Mastering Pandas: Data Manipulation and Analysis with Python's Pandas Library
Pandas is a popular Python library used for data manipulation and analysis. It provides various operations for working with tabular data structures called DataFrames. Here are some commonly used operations in pandas:
- Importing Pandas:
import pandas as pd
- Creating a DataFrame:
# From a dictionary
data = {'Name': ['John', 'Emma', 'Peter'],
'Age': [25, 30, 28],
'City': ['New York', 'London', 'Paris']}
df = pd.DataFrame(data)
# From a CSV file
df = pd.read_csv('data.csv')
# From a database query
import sqlite3
conn = sqlite3.connect('database.db')
query = "SELECT * FROM table_name"
df = pd.read_sql_query(query, conn)
- Viewing Data:
# Display the first few rows
df.head()
# Display the last few rows
df.tail()
# Display summary statistics
df.describe()
# Display column names
df.columns
# Display DataFrame shape
df.shape
- Data Selection and Filtering:
# Select a single column
df['Column_Name']
# Select multiple columns
df[['Column1', 'Column2']]
# Select rows based on a condition
df[df['Age'] > 25]
# Combine multiple conditions
df[(df['Age'] > 25) & (df['City'] == 'London')]

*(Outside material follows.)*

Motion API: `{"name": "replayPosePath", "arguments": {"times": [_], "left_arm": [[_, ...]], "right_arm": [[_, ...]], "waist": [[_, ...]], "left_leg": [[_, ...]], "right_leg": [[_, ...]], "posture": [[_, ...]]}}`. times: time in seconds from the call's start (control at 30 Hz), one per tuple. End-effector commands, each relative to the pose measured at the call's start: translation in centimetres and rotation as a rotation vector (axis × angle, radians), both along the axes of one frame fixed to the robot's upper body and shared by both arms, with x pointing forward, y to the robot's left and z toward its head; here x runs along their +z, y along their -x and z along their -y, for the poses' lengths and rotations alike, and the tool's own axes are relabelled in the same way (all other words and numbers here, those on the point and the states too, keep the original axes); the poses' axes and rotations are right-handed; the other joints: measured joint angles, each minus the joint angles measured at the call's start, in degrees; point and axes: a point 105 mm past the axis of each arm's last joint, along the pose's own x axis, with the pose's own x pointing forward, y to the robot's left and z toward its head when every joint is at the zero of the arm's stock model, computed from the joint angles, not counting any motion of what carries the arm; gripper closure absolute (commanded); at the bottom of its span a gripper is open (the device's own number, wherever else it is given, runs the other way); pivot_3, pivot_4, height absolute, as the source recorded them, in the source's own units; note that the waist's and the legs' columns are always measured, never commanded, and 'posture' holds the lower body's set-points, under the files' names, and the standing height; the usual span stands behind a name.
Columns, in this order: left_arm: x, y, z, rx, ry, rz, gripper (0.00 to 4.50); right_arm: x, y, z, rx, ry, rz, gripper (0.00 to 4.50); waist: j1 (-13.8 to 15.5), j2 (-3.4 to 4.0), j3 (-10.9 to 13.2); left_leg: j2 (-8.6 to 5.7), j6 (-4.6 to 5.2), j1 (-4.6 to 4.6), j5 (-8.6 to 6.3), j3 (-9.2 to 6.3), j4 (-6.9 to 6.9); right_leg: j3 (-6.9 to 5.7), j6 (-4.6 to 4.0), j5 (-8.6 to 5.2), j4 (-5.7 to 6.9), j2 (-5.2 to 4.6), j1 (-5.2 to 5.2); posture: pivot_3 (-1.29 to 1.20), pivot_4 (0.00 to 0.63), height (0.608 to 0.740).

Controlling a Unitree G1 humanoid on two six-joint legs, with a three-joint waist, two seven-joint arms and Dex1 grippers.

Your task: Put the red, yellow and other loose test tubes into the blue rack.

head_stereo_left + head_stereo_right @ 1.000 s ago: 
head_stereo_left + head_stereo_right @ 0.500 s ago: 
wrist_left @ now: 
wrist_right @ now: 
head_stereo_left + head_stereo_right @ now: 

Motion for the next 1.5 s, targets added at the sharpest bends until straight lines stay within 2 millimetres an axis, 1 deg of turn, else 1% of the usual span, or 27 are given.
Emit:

# Select rows based on a specific value in a column
df.loc[df['City'] == 'Paris']
# Select rows by index
df.loc[2:4] # Select rows 2, 3, and 4
# Select rows by index and specific columns
df.loc[2:4, ['Column1', 'Column2']]
- Data Manipulation:
# Add a new column
df['New_Column'] = values
# Remove a column
df.drop('Column_Name', axis=1, inplace=True)
# Sort DataFrame by column(s)
df.sort_values('Column_Name', ascending=False)
# Group by a column and perform aggregation
df.groupby('Column_Name').agg({'Column1': 'sum', 'Column2': 'mean'})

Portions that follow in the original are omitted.